_Task statement:_ Return all the lines below exactly as written. Drop every picture.

_Data shown:_
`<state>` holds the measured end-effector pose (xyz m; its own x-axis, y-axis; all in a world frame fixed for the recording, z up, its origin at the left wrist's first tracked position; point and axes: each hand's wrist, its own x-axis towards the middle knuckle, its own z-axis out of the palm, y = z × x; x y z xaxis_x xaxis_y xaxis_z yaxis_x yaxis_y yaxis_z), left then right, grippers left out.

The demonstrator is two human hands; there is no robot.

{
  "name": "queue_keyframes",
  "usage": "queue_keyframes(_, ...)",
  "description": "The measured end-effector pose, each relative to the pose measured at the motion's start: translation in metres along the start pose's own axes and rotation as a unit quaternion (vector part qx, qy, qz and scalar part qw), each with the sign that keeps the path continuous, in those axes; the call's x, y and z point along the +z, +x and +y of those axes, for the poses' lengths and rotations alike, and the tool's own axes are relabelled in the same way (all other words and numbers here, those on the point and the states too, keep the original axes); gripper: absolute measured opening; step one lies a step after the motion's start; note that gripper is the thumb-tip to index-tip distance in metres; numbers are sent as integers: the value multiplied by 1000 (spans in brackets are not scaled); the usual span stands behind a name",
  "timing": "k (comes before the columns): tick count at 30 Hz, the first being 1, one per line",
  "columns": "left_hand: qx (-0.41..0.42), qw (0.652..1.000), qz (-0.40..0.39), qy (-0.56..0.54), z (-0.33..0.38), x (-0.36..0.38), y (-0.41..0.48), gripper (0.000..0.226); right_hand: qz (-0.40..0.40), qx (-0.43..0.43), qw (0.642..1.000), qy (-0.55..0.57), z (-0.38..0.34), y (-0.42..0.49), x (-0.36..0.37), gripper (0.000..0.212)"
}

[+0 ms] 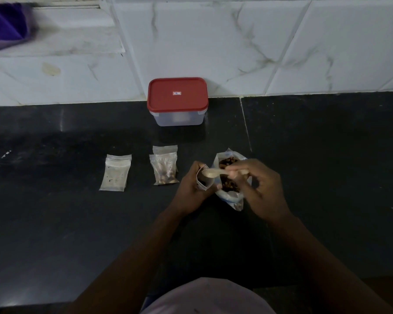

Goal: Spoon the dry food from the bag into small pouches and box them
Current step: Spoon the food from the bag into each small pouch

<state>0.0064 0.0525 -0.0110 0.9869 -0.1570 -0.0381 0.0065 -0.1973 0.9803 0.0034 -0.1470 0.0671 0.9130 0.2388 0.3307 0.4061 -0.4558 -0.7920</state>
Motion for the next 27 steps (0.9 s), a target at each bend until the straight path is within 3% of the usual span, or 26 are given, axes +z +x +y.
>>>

_Response:_
`<state>` holds the measured end-effector pose (xyz m; its own x-axis, y-axis; all in a world frame fixed for the recording, z up, its origin at the left wrist's first tracked position; point and axes: each hand's wrist, its own x-axis towards the middle knuckle, its own z-axis out of the palm, y = z × x; x y z xaxis_x xaxis_y xaxis_z yaxis_x yaxis_y yaxis_z), left then right, grippers left out.

The demonstrator is two human hands; there is no robot.

{
  "name": "queue_keyframes",
  "usage": "queue_keyframes(_, ...)",
  "description": "The measured end-effector pose, each relative to the pose measured at the motion's start: translation in metres along the start pose's own axes and rotation as a unit quaternion (vector part qx, qy, qz and scalar part qw), each with the sign that keeps the path continuous, in those axes; the call's x, y and z point along the +z, +x and +y of those axes, for the poses' lengths and rotations alike, and the tool's own axes are relabelled in the same way (all other words and numbers here, those on the point and the states too, keep the original axes); gripper: absolute measured opening; step one lies a step after the motion's start; note that gripper is the thumb-tip to index-tip distance in metres; numbers are sent as integers: the value multiplied by 1000 (spans in brackets are not scaled); the usual span stands behind a name",
  "timing": "k (comes before the columns): tick count at 30 Hz, the first being 1, one per line",
  "columns": "left_hand: qx (-0.41..0.42), qw (0.652..1.000), qz (-0.40..0.39), qy (-0.56..0.54), z (-0.33..0.38), x (-0.36..0.38), y (-0.41..0.48), gripper (0.000..0.226); right_hand: qz (-0.40..0.40), qx (-0.43..0.43), qw (0.642..1.000), qy (-0.55..0.57), z (-0.38..0.34), y (-0.42..0.49), x (-0.36..0.37), gripper (0.000..0.212)"
}

[+0 ms] 

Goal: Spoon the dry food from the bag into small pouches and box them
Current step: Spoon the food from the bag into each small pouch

<state>0.0064 0.0525 -0.0110 0.9869 -0.1570 -0.0381 0.0065 -0.1973 0.9803 0.0034 -0.1470 0.0671 0.9130 0.2388 0.3307 0.4061 -0.4558 -0.7920</state>
Motion for the next 27 steps (0.9 s), a target at each bend until the straight path is within 3% of the usual span, or 26 are given, axes +z +x +y.
>>>

No additional answer text is required.